New Way Summit delegates unanimously reject government sponsored Rep body
Working Group for Aboriginal Rights (Australia)
Canberra, 3st January 2010 - Report Day 2

Michael Anderson

The New Way Summit of 150 Aboriginal people has unanimously opposed the proposed Rudd government sponsored national Aboriginal representative body to be known as ‘The First Nations Congress’ being organised by the former Human Rights Commissioner, Tom Calma.

The summit heard angry comment that it would be just a perpetuation of white government control of Aboriginal lives.

The summit heard that this so-called representative body will have the power to deny Aboriginal people the right to determine their leaders.

There was strong objection to a so-called 'Ethics Council' having been hand-picked and putting candidates through highly stringent character checks that do not apply to non-Aboriginal politicians.

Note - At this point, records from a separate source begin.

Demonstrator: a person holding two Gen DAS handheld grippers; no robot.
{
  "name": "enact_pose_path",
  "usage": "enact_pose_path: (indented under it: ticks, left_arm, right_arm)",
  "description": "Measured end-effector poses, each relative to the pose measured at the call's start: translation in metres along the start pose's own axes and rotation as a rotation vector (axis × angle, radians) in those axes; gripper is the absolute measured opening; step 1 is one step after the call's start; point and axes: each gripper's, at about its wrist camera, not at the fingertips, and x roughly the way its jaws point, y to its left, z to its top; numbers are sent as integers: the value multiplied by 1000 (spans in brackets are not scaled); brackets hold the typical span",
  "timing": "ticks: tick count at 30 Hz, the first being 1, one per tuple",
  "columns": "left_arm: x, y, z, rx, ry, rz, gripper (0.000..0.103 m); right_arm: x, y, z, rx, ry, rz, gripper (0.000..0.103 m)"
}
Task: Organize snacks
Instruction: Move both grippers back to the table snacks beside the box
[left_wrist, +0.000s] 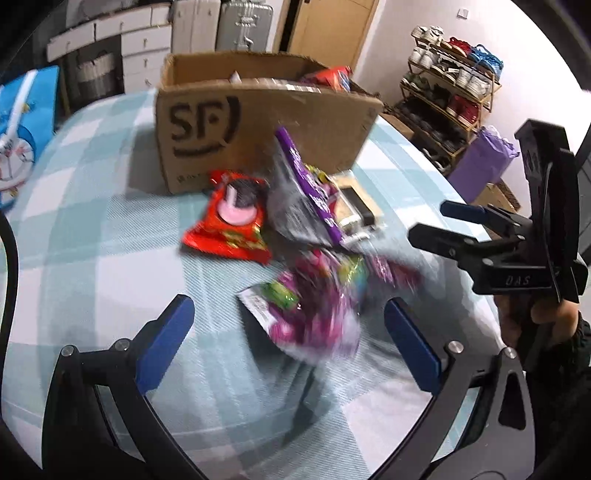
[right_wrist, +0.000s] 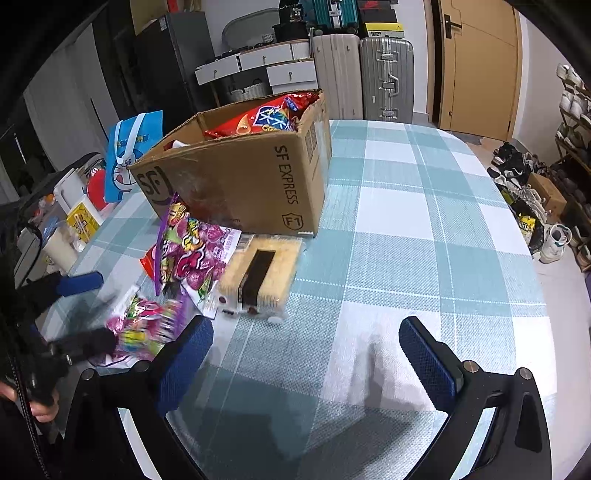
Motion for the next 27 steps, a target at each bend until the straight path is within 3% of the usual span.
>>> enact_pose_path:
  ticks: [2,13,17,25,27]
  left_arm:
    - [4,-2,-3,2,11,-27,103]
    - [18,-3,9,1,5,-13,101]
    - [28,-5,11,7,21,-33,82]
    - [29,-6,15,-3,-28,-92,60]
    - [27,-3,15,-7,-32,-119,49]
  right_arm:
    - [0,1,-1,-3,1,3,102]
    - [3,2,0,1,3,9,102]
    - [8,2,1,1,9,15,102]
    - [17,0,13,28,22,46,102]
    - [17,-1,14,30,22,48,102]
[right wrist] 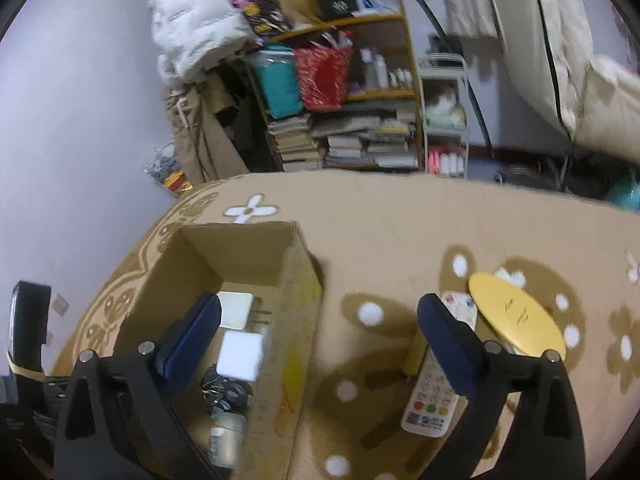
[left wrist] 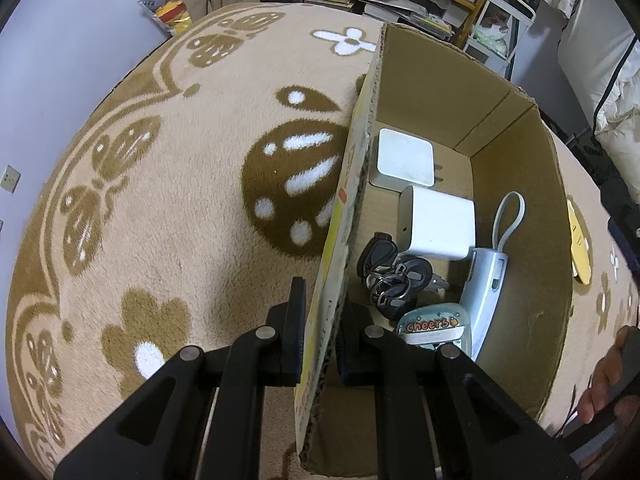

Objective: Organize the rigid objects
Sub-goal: 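Carry the green case into the box with the right gripper and release, then move the right gripper to the key fob beside the remote and grasp it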

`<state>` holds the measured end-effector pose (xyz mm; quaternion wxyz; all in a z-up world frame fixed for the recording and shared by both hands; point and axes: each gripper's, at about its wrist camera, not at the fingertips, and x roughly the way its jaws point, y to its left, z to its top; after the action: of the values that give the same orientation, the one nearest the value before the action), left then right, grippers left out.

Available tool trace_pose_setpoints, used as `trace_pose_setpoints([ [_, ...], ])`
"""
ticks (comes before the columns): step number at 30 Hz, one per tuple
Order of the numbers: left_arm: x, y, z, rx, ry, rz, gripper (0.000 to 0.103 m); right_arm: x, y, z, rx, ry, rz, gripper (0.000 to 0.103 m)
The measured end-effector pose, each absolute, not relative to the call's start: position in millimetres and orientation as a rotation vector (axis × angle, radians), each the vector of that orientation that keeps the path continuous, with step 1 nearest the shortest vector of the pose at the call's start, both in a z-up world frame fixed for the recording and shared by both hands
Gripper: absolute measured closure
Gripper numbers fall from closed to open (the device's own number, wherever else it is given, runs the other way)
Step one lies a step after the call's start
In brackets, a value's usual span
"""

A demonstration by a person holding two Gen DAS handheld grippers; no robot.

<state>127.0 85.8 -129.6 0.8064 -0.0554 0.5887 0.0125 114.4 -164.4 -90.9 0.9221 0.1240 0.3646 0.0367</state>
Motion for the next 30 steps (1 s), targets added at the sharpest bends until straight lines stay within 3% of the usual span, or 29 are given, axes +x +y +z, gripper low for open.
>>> trace_pose_setpoints([
  [9, 125.1, 82.6, -129.3, -0.103, 1.256, 0.022, 0.093, 112.9, -202.5, -127.9, 0.404, 0.832, -0.016, 0.002],
  [12, 125.8, 81.5, -129.5, -0.098, 1.257, 0.025, 0.093, 117.8, -208.0, -142.0, 0.420, 0.870, -0.033, 0.018],
  [18, 125.2, 80.4, -129.7, -0.086, 1.254, 0.028, 0.092, 123.4, -216.7, -163.8, 0.477, 0.903, -0.029, 0.039],
  [28, 124.6, 81.9, -129.4, -0.084, 1.250, 0.031, 0.092, 132.3, -213.2, -180.2, 0.498, 0.944, -0.023, 0.040],
  [30, 124.6, 81.8, -129.5, -0.077, 1.249, 0.034, 0.092, 132.2, -209.3, -180.8, 0.473, 0.942, -0.031, 0.044],
])
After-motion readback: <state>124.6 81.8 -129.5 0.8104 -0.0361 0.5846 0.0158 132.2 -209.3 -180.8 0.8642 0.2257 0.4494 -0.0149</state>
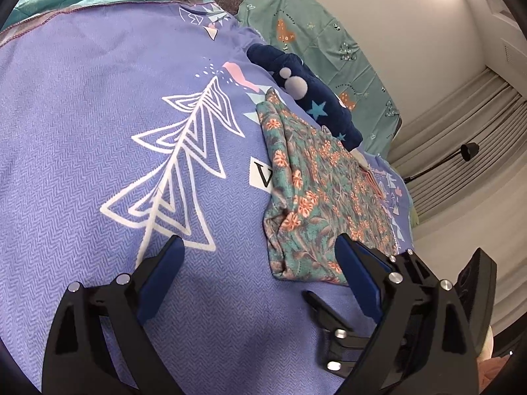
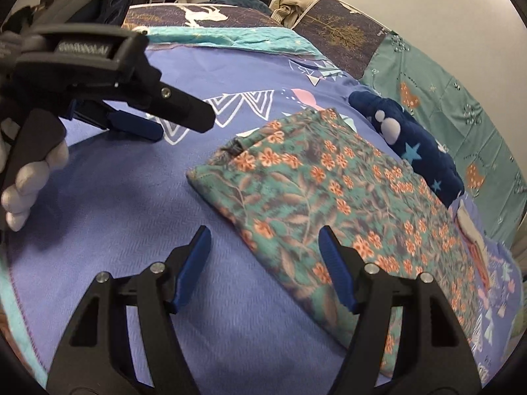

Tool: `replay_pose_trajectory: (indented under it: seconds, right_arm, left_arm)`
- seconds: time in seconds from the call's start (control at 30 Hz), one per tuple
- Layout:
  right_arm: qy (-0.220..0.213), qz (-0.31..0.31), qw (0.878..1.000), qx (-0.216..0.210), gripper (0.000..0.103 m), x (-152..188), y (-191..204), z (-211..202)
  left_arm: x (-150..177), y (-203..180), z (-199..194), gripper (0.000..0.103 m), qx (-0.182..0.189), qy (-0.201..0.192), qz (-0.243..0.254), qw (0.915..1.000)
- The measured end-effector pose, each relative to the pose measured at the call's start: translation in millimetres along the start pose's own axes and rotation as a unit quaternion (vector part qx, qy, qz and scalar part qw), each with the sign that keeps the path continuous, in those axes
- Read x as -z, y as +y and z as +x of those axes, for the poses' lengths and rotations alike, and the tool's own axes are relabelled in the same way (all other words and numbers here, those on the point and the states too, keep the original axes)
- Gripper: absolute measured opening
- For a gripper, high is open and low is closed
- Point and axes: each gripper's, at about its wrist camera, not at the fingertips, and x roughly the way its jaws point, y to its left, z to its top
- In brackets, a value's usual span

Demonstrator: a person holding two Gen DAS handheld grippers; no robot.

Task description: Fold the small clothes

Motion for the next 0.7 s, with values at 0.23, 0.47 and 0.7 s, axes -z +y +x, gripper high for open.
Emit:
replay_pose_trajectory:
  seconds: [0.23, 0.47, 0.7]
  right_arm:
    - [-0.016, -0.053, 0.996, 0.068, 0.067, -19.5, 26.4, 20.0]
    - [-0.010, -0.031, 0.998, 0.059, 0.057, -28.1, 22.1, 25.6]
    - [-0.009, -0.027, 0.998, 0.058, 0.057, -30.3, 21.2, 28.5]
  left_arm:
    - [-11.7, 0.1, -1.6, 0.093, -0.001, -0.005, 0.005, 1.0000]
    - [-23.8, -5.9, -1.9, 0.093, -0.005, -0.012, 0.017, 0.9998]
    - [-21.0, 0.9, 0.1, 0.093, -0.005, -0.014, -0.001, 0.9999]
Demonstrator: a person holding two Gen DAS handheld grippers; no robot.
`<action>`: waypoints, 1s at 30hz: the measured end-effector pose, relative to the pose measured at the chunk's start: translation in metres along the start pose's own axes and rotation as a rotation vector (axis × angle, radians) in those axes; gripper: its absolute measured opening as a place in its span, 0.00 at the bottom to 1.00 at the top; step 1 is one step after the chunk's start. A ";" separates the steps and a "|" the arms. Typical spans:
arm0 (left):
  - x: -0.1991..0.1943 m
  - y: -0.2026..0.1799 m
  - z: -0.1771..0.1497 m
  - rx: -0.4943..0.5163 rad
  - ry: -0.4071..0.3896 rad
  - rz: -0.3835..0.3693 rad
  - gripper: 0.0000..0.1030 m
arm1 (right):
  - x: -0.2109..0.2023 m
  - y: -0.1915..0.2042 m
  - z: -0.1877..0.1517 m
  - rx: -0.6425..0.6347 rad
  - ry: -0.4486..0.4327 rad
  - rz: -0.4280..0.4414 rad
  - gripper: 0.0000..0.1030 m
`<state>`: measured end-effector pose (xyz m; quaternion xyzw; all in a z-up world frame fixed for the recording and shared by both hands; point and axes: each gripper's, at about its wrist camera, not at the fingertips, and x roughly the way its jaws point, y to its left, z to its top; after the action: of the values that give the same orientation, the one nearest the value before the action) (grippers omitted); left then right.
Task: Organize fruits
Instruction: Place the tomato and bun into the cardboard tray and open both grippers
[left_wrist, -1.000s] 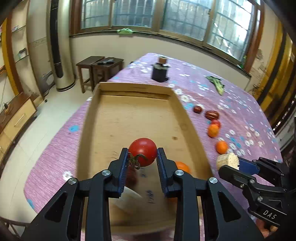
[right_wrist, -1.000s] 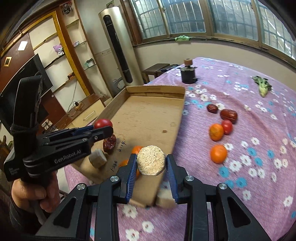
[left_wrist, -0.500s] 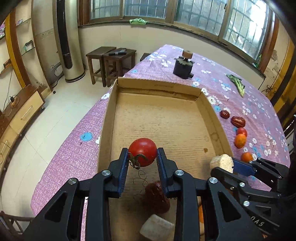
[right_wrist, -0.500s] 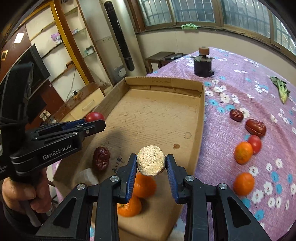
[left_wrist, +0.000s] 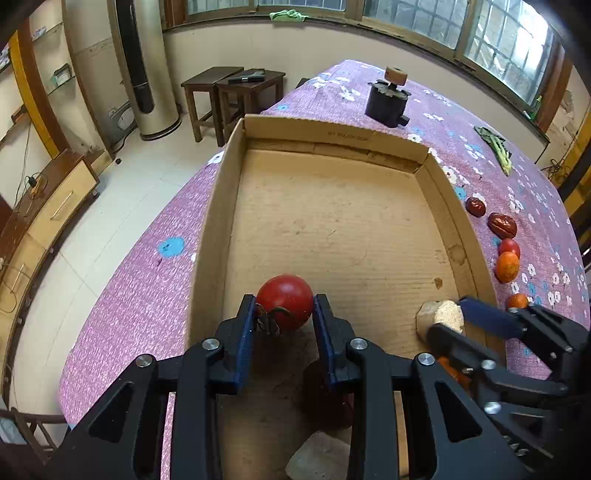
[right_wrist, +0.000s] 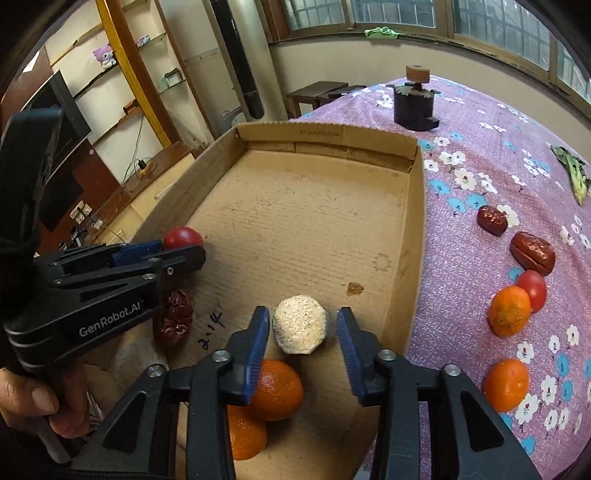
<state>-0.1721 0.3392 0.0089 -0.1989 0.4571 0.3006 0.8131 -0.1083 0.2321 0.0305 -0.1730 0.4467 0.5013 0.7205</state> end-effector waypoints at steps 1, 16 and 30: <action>0.000 0.001 -0.001 -0.008 0.005 -0.001 0.27 | -0.005 -0.001 -0.001 0.006 -0.009 0.000 0.42; -0.041 0.000 -0.017 -0.039 -0.091 -0.041 0.54 | -0.070 -0.042 -0.057 0.080 -0.129 -0.240 0.47; -0.082 -0.028 -0.027 0.015 -0.156 -0.102 0.56 | -0.072 -0.004 -0.063 0.008 -0.130 -0.089 0.38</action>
<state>-0.2034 0.2768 0.0675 -0.1917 0.3837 0.2700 0.8620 -0.1414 0.1458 0.0541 -0.1571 0.3927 0.4772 0.7703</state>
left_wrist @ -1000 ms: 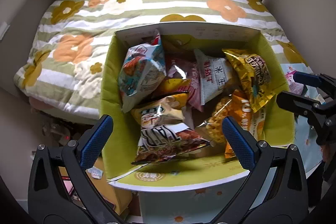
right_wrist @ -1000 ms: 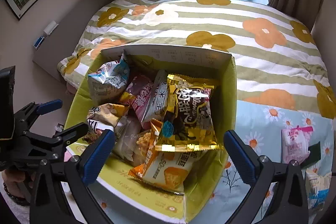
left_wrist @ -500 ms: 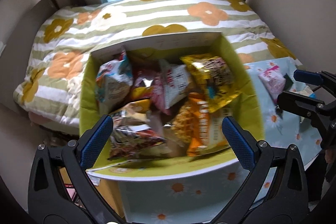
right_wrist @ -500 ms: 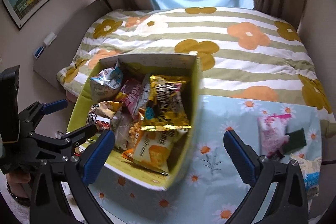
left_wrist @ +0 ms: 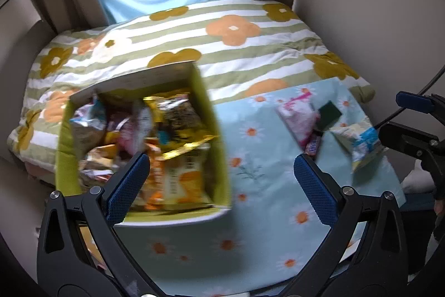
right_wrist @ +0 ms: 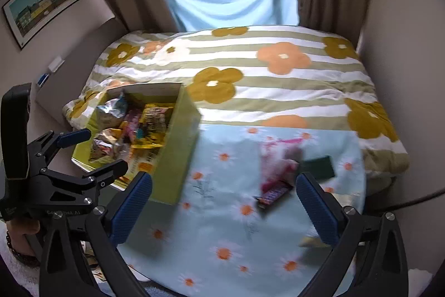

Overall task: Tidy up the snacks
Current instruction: 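Grasp the blue-white cheese bag on the table with the right tool, then grasp the Snickers bar with the left tool, then carry the Snickers bar and blue-white bag toward the yellow box with both tools, then open the left tool to drop the Snickers while the right tool drops the blue-white bag, then move the left tool to the pink Oishi bag while the right tool approaches the dark green bar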

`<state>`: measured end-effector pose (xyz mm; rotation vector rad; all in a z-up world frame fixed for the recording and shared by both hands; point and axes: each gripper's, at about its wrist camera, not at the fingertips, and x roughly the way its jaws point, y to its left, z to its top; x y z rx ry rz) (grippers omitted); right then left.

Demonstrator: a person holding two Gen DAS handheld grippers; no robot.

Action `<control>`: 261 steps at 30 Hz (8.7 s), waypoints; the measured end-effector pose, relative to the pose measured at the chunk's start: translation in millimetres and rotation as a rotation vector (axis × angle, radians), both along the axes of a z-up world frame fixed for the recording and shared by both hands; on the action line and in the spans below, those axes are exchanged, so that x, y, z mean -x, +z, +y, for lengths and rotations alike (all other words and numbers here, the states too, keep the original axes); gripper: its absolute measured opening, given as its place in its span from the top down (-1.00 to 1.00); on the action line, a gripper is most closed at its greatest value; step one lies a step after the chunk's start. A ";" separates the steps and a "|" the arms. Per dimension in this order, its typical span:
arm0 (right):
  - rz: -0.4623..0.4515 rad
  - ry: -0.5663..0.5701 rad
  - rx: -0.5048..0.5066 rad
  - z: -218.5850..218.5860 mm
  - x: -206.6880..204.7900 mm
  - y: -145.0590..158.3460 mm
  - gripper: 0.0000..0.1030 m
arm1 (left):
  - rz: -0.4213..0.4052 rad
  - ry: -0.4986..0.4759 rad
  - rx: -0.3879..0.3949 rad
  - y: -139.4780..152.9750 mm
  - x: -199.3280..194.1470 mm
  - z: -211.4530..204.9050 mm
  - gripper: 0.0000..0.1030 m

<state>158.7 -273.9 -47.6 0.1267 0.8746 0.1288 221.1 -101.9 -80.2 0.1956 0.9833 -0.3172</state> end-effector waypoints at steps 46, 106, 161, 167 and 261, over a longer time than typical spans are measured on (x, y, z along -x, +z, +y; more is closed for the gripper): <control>0.217 -0.166 0.277 -119.7 -23.0 -198.9 -0.45 | 0.226 -0.258 -0.044 -199.2 -32.6 -173.3 -0.87; 0.049 -0.196 0.135 -136.7 25.3 -141.1 -0.09 | 0.119 -0.310 -0.017 -159.6 42.8 -192.6 0.59; -0.117 -0.025 0.103 -76.6 11.9 -41.8 -0.09 | 0.011 -0.097 0.098 -50.3 12.4 -97.0 0.51; -0.145 0.110 0.089 -1.0 -26.3 -17.4 -0.09 | -0.060 0.036 0.101 -12.1 -25.2 -9.8 0.51; 0.110 0.075 0.130 -171.1 -90.3 -148.5 -0.99 | 0.403 0.093 0.162 -189.5 -105.4 -173.4 -0.67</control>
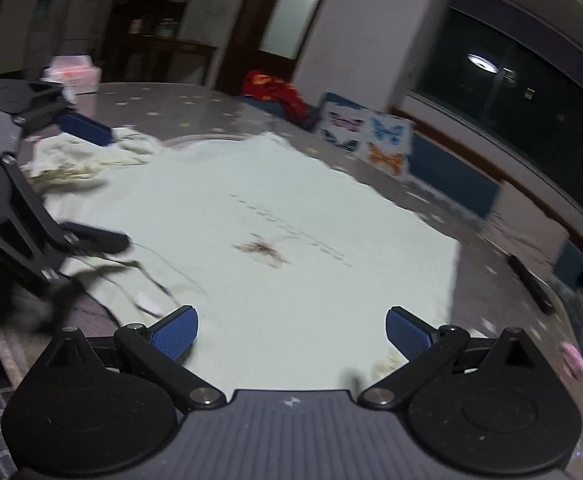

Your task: Fold clothes

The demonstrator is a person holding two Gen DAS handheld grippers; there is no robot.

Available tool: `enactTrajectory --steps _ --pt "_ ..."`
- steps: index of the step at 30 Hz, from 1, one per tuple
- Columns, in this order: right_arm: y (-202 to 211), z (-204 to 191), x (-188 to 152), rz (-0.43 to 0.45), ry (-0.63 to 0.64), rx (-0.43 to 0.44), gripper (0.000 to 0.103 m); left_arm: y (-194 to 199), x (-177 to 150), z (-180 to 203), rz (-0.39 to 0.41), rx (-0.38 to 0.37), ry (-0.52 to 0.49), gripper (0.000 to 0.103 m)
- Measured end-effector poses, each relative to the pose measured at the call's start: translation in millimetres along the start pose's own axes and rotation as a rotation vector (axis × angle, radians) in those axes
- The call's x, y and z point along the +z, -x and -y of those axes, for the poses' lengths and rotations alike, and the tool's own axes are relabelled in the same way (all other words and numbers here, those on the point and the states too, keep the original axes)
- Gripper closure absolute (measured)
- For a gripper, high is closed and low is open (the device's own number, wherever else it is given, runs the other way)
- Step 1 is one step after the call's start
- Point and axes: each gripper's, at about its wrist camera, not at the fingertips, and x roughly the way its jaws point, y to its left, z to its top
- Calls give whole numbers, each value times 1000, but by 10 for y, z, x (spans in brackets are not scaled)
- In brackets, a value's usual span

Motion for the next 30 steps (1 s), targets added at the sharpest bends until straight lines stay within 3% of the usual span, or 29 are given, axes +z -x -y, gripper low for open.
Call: enactTrajectory --steps 3,8,13,19,30 --pt "24 6 -110 -38 12 -13 1 -1 10 11 -2 4 1 0" --pt "234 22 -163 -17 23 10 1 9 21 28 0 3 -4 0" --pt "319 62 -220 -18 1 -53 0 -10 61 68 5 -4 -1 0" --pt "353 -3 -273 -29 29 -28 0 -44 137 119 -3 -24 2 0" --pt "382 150 -304 -31 -89 -6 0 -243 343 332 -67 -100 29 0"
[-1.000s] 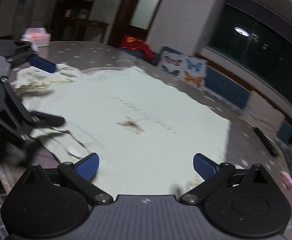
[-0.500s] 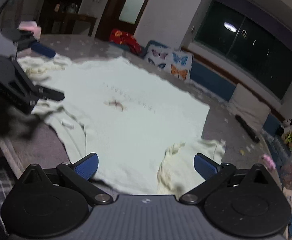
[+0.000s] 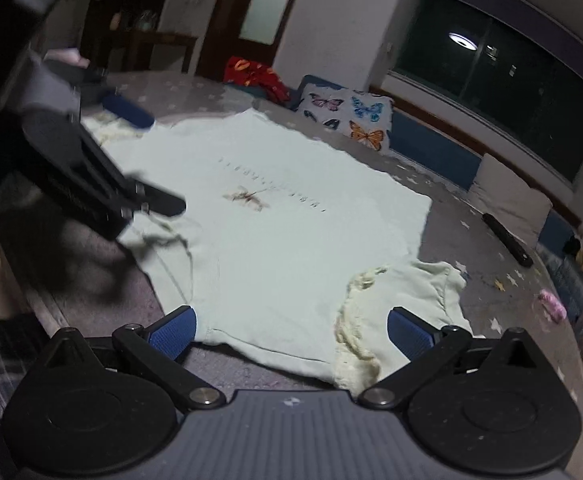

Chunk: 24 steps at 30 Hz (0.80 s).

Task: Fold clothes
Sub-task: 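Grasp the other sleeve with the right gripper and lift it toward the body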

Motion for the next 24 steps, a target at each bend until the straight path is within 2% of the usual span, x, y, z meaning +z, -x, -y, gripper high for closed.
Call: enactTrajectory --steps 4,13,16,24 --pt "43 264 -39 -8 -146 -31 1 -75 80 57 -25 -29 21 0" --pt "-21 1095 -380 -44 -558 -145 18 -195 247 253 -43 -92 24 0" --pt "-76 1278 -454 -41 -636 -155 23 -221 286 340 -45 -112 13 0" --pt "-229 1432 -472 -35 -698 -170 55 -315 384 519 -52 -150 0 0"
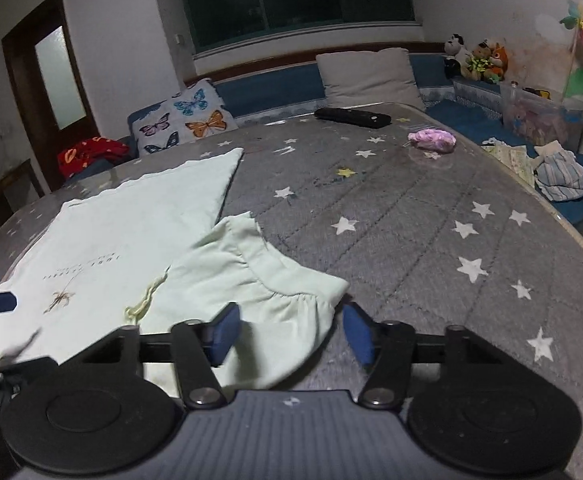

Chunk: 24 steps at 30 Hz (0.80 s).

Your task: Fold clothes

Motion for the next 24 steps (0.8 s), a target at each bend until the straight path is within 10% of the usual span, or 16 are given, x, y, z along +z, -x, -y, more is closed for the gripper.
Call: enactTrajectory --steps 6,24 --pt "22 52 -7 11 -26 -10 93 -123 52 123 -16 -28 -21 0" --pt "502 -471 304 122 71 221 97 -166 28 148 -10 -39 -31 0"
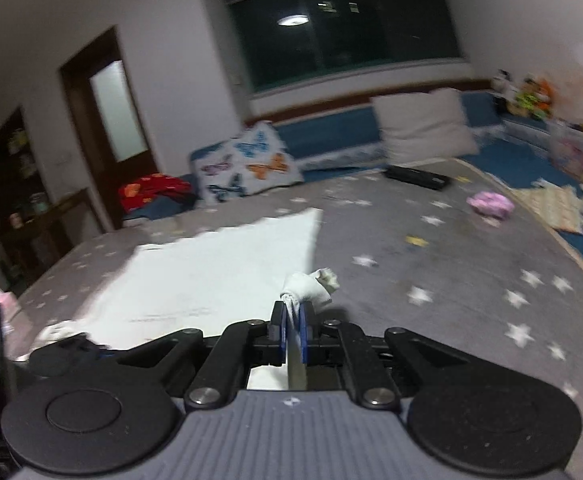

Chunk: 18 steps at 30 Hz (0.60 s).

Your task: Fold clothes

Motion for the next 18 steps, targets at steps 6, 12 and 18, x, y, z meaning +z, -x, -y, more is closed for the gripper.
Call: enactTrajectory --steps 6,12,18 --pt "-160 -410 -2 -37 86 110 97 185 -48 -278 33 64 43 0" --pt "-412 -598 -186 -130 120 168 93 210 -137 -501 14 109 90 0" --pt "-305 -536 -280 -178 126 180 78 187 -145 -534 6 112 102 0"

The summit heard much anger expressed at elitist Aboriginals in important government jobs blocking Aboriginal aspirations and supporting assimilationist policies.

Michael Anderson, the convenor of the summit said, “The participants, who came from across the continent, urged in the strongest way that the Aboriginal collaborators and traitors be named and shamed through the internet for all to see and this will be done through a descriptive biography.” This was loudly acclaimed.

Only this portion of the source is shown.